Bu her iki ülkenin, Ortadoğu'daki ticari rekabetiyle ilintili. Silah ticaretinden tutun da sivil uçak satışına kadar, bir çok aşamada ticari rekabet içindeler.
Fransa'nın Saddam Hüseyin döneminde de Irak'la ayrıcalıklı ilişkileri vardı ve Irak, Fransa'ya borçlu kaldı. ABD ve İngiltere'nin Irak'ı işgal etmesine Fransa, kayıtsız kalamazdı. Şimdi bu konuda da anlaşmazlık yaşıyorlar. Irak'tan alacağı Fransa'ya göre daha az olduğundan, ABD borçları silmekte sakınca görmüyor. Burada da tam bir ikiyüzlülük ortaya çıkıyor.
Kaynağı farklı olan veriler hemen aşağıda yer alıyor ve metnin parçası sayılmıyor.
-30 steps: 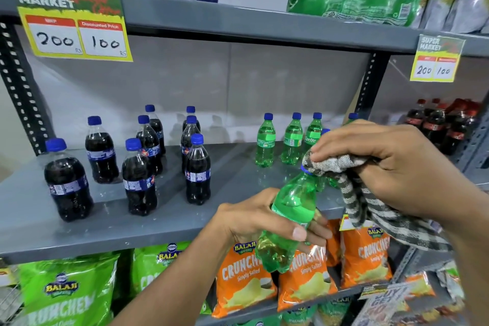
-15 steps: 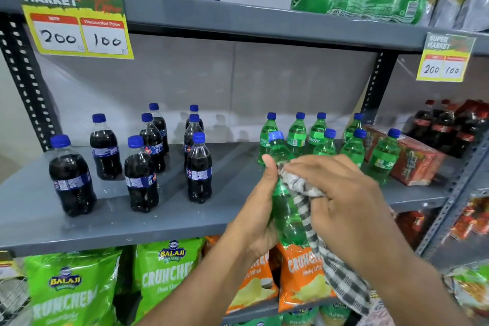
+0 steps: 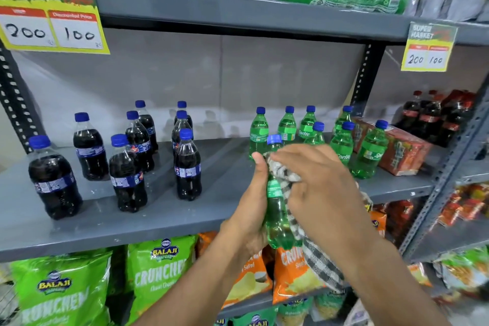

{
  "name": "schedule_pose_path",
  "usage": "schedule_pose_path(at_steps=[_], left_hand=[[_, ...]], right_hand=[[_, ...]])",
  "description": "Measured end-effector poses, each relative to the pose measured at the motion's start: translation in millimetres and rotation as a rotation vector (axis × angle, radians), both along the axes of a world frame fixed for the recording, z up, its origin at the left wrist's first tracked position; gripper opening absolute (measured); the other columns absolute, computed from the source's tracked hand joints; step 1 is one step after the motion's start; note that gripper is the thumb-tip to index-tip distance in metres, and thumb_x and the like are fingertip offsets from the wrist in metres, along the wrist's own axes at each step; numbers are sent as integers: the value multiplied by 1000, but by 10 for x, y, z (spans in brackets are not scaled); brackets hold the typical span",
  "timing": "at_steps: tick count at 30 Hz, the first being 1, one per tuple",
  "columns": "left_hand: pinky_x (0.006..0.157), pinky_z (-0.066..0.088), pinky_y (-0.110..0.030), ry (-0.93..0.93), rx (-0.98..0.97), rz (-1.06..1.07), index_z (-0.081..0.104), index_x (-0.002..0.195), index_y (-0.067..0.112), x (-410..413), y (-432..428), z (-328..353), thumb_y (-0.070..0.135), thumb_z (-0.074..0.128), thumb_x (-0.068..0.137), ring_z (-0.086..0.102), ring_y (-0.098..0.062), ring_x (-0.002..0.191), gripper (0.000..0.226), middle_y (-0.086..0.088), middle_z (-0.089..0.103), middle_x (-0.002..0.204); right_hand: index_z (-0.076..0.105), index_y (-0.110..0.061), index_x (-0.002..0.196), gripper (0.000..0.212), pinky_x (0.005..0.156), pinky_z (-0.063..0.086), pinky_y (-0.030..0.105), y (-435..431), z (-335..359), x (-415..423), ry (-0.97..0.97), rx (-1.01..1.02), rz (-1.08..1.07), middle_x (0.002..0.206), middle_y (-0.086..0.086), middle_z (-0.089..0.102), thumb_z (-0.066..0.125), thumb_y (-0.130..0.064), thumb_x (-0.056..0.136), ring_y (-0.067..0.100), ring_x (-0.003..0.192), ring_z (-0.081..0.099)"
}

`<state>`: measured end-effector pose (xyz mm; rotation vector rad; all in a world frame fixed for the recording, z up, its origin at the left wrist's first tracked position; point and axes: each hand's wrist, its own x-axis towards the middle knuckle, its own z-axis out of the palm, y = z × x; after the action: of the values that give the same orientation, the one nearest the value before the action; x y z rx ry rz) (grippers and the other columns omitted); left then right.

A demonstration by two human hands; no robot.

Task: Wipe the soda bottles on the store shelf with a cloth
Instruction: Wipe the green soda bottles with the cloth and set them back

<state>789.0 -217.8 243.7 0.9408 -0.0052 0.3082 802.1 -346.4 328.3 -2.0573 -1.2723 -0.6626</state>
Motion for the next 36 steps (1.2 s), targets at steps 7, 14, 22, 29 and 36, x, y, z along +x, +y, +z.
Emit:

Suriye veya İran'a olası bir saldırı veya Ortadoğu'da tansiyonun giderek yükselmesi öncesinde savaş karşıtı hareketin en etkili girişimi ne olabilir?
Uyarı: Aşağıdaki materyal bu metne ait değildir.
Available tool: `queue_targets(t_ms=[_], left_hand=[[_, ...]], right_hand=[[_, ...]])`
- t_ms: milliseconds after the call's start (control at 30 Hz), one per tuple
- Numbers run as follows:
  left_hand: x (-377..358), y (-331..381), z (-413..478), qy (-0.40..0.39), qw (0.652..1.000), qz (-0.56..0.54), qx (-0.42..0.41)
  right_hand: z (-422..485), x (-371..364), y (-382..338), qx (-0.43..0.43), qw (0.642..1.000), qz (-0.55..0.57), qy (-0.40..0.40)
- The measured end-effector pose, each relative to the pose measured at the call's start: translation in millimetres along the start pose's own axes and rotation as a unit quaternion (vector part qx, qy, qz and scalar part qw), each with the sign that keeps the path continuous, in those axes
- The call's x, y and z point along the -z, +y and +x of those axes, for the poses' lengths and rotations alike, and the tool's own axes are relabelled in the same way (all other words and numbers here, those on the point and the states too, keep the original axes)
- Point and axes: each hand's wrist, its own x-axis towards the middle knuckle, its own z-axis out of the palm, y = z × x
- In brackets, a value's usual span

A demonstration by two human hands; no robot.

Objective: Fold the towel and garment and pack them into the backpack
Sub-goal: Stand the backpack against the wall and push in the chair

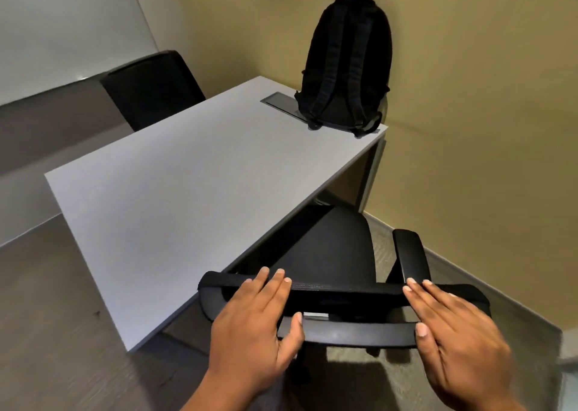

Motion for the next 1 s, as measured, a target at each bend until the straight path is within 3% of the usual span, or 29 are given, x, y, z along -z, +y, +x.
queue_targets(t_ms=[100, 500, 1001], left_hand=[[5.3, -13.7, 0.1, -0.023, 0.999, 0.011, 0.040], [-5.0, 8.1, -8.2, 0.002, 0.995, -0.011, 0.095], [-36.6, 107.5, 24.6, 0.022, 0.958, 0.073, 0.275]], right_hand=[[18.6, -4.0, 0.6, 0.022, 1.000, 0.008, -0.008], [63.9, -14.3, 29.2, 0.079, 0.996, 0.042, -0.016], [127.0, -30.6, 128.1, 0.204, 0.970, 0.127, -0.033]])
İran ve Suriye'ye yapılacaklar, Irak'tan bağımsız olmayacaktır. Bundan önce de, savaş karşıtı hareket Irak'ta yaşananları Filistin'le ilişkilendirdi. Hareketin farklı ülkelerdeki birimleri, Irak ve Filistin işgallerini "ikiz işgal" olarak gördü. Bu nedenle, savaş karşıtı cephe tek olmalı. Bu cephe ne kadar güçlü olursa, ABD'nin farklı yerlerde macera aramasına karşı o kadar yıldırıcı olabilir.
ABD Irak'ta o kadar güçlük yaşıyor ki, Ortadoğu'nun bir bölümünü vursa da işgal edebilecek güçte değil. Bu bölgenin Balkanlaşması tehlikesi de gündemde, ki bu İsrail'in tarihi emellerine uygun düşüyor. Lübnan'daki son gelişmeler, bu yönelimi doğruluyor.
Bu aşamada, ilgili halkların etnik, sivil veya din savaşlarının tuzağına düşmemeleri, birliklerini korumaları ve sorunlarına işgalci çözümlerin dışında çare bulmaları önem kazanıyor.
Savaş karşıtı hareketin eksikliği veya hataları nelerdir?
Savaş karşıtı hareket, kısa vadeli hedefler üzerine kuruldu. Kuruluş amacı, Irak'ın işgalini önlemekti. Bu bir hata idi. Irak'a saldırı hazırlıkları ve 11 Eylül'ün geniş etkileri gözönüne alınsaydı, işgali engellemenin imkansızlığı görülebilirdi.
Afganistan'dan sonra Irak ile süren saldırıların başka hedeflere yöneleceği dikkate alınarak uzun süreli bir mücadele stratejisi geliştirmek gerekirdi. Tek eylemle değil, eylemler takvimiyle hareket edilmeliydi ki, bu da yapılamadı.
Bu hareket yeniden yaygınlık kazanmalı ve bu kez uzun soluklu olmalı. ABD'nin içine düştüğü durumu iyi kullanarak onun Vietnam'dan çıkmasını sağlayan harekete benzer bir etki yaratılmalıdır. (EÖ/GS/BB)
(*) Lübnan doğumlu Gilbert Achcar, Fransa'da savaş karşıtı Agir contre la guerre (Savaşa Karşı Eylem) üyesi ve le Monde Diplomatique gazetesi yazarlarından. Türkiye'de, Barbalıklar Çatışması (Everest, 2002), Kaynayan Orta Doğu: Marksist Aynada Orta Doğu (İthaki, 2004) isimli kitapları yayınlandı.